En plus de se nourrir de lumière via la photosynthèse, les haptophytes ''mangent''des proies bactériennes, de la matière organique ou des pico-protistes (protistes d'une taille de l'ordre de 1 à 2 microns) et complémenteraient ainsi leur régime alimentaire tout en se diversifiant, explique Colomban de Vargas, de la station biologique de Roscoff chargée de l'étude des protistes marins.
Cette étude met en évidence le rôle de la biodiversité du plancton océanique dans la régulation du climat. Si le plancton constitue 98 % de la biomasse de la mer, il absorbe plus de la moitié du CO2 et produit 50 % de l'oxygène. Identifier la richesse et le fonctionnement de la biodiversité du plancton océanique est indispensable à la compréhension des régulations climatiques par le vivant, souligne Colomban de Vargas.

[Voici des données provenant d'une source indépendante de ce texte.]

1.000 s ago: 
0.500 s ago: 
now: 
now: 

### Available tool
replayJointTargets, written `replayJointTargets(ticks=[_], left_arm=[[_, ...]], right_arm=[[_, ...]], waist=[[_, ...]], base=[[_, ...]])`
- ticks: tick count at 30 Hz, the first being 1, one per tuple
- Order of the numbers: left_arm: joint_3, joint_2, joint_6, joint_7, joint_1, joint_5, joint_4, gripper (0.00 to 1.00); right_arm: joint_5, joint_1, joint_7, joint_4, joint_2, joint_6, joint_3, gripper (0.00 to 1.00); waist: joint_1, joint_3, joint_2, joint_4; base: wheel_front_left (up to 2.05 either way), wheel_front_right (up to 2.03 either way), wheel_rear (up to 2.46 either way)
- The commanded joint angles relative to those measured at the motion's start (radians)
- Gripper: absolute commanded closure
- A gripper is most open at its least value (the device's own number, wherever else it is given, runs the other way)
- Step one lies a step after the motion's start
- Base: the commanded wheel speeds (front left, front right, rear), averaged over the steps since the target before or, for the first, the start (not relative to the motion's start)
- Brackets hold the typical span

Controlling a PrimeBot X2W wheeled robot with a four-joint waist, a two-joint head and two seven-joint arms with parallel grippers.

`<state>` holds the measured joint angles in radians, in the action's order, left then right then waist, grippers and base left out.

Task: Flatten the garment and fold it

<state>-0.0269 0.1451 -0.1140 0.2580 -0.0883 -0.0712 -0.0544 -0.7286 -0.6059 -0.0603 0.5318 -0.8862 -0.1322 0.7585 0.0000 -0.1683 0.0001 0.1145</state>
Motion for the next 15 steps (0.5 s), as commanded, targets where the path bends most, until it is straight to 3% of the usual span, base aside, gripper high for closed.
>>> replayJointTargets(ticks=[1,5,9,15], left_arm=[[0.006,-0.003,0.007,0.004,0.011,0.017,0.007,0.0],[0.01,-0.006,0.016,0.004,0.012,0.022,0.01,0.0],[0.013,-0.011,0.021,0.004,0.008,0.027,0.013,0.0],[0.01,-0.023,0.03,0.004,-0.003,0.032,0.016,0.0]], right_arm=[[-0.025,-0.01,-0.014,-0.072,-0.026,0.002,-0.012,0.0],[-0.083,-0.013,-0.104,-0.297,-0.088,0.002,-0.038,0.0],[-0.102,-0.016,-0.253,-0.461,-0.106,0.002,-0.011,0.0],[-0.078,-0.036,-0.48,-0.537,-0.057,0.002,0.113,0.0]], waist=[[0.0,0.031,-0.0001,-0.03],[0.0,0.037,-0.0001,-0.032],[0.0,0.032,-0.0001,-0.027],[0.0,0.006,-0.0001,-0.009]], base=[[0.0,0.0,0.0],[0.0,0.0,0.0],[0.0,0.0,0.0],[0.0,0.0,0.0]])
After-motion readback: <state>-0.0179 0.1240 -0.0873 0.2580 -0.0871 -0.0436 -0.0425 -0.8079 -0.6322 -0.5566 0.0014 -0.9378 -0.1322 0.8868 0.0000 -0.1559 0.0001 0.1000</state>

Les études sur les protistes marins font l'objet de nouveaux programmes de recherche coordonnés par les chercheurs CNRS de Roscoff, tels que BioMarKs (Biodiversity of Marine euKaryotes) sur les côtés européennes, ou Tara-Oceans, l'expédition scientifique autour du globe à bord du voilier Tara qui larguera les amarres le 4 septembre à Lorient.
Après avoir dérivé en Arctique de septembre 2006 à janvier 2008, la goélette Tara va reprendre la mer, pendant trois ans, pour étudier les planctons présents dans toutes les eaux du globe, afin de mieux comprendre l'écosystème marin et l'impact du changement climatique, de l'acidification des océans sur cette vie sous marine.
98 % de la biomasse des océans est constituée de micro-organismes. On n'en connaît pas 10 %, souligne Romain Troublé, le directeur des opérations de l'expédition. Le fonctionnement des organismes, des écosystèmes et leurs services à la nature sont encore très peu connus par les scientifiques. L'expédition Tara Océans devrait aboutir à la constitution d'une bio-bank des planctons de l'ensemble des océans parcourus.
L'objectif est de traverser le maximum d'océans et d'accumuler des échantillons pour pouvoir les comparer et comprendre au bout du voyage le fonctionnement des écosystèmes et pouvoir anticiper ce qui se passera plus tard, explique Romain Troublé. De la Méditerranée à l'océan Arctique, en passant par la Mer Rouge, le golfe persique, l'océan Indien, l'Atlantique et le Pacifique, ce sont près de 150 000 km de mer qui vont être parcourus et scrutés de près sur 3 ans. virus, méduses, larves de poissons, coraux… pourront être étudiés dans leur ensemble et surtout dans leurs interactions. Les données recueillies par l'expédition Tara Océans affineront la connaissance des organismes marins et des écosystèmes et devraient notamment permettre de construire une carte fonctionnelle des écosystèmes marins sous forme de modèles et de visualisations interactives.